8. Put more text on each
page
Paper usage can be reduced
by changing a few default settings that will result in more text on each page.
For example, in MS Word, you can go to “File,” then to “Page Setup” and set the
margins to accommodate more text. Compared to the normal settings, this could
use up to 14 percent less paper. Additionally, when printing, you can reduce
font size to 10 point to decrease the amount of paper required.
Some additional posts that may be of interest:
- Some musings about the future of ECM
- 8 things you need to know about using ECM for regulatory compliance
- 8 things small businesses need to know about document management
- 8 things you need to know about content classification and ECM
- 10 fast facts about document management
Thanks for a couple new points of view.
Posted by: Jon Zalinski | July 16, 2009 at 12:08 PM
Crikey! These are some shameful stats. The amount of waste that's involved in processing paper documents is shocking. I've heard before that an average document photocopied 19 times. This is just unacceptable in this day and age. It's not just the cost issue - organisations need to realise the impact their activities have on the environment. There's no excuses anymore - technology is readily available to eliminate these wasteful activities.
Posted by: Victoria Walmsley | July 31, 2009 at 05:24 AM
What about using simple technology to cut printing costs?
There are a couple of vendors that provide tools that save a lot on printing costs by packing more on to each page and eliminating empty/waste pages: iPrint (http://www.clicktoconvert.com/iPrint/) and FinePrint (www.fineprint.com) are two such solutions.

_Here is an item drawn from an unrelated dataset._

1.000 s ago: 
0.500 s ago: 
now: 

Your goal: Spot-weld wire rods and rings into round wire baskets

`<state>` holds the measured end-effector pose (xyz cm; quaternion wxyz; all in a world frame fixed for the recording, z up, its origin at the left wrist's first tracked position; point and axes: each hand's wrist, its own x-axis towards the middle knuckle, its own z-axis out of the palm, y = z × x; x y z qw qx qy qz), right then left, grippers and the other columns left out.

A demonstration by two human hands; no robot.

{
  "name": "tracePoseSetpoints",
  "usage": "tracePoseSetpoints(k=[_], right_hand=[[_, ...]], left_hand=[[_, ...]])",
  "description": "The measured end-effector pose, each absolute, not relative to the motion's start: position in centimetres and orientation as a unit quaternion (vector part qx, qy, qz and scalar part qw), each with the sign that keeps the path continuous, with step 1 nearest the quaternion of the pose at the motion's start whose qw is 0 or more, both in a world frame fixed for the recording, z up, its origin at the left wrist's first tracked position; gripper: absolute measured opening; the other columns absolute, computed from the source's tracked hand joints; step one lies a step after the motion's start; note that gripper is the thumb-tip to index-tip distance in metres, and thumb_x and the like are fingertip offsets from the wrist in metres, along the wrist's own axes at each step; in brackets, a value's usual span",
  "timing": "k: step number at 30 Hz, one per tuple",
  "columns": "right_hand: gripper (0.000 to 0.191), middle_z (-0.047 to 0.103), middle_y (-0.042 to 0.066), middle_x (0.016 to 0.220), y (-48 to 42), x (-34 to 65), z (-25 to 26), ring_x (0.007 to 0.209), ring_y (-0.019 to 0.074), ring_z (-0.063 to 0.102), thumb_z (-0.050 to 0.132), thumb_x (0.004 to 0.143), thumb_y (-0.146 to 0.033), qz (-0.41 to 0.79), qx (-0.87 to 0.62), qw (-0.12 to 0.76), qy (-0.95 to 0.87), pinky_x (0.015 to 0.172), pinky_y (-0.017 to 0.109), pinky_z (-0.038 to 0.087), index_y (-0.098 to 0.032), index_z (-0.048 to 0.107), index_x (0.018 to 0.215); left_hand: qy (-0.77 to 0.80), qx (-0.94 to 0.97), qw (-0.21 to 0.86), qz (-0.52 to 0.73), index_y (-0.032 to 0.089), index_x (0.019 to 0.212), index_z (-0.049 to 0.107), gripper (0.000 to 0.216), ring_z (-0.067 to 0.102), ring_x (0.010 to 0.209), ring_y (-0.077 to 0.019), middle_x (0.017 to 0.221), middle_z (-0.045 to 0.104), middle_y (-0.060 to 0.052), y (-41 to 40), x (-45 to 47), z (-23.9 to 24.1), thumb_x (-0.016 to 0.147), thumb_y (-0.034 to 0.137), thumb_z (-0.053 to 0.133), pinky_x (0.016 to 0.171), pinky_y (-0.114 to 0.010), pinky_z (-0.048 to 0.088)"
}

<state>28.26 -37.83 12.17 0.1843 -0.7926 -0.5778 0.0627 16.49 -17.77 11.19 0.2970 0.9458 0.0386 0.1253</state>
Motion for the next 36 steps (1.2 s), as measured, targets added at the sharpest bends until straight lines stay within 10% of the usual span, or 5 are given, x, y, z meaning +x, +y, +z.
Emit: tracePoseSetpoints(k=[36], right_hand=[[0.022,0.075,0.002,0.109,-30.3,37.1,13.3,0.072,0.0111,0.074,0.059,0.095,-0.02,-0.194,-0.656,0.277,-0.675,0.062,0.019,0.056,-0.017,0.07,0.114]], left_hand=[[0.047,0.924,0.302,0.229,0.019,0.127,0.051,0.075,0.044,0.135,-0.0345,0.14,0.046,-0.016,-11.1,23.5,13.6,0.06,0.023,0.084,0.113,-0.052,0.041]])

Disclaimer: I work for iPrint.
It's past time when something like these tools were built in to every version of Windows shipped so they became part of everyones daily lives - it'd save planet a lot of trees and save a lot of toxic ink and toner.
Posted by: Mike Stokes | August 03, 2009 at 11:20 PM
You're right, Victoria. There is so much that can be done just by focusing on the role of paper. And the good thing is that it makes economic sense, too.
Posted by: John Mancini | August 12, 2009 at 11:05 AM
And don't forget to use print preview before printing. This can save a lot of paper.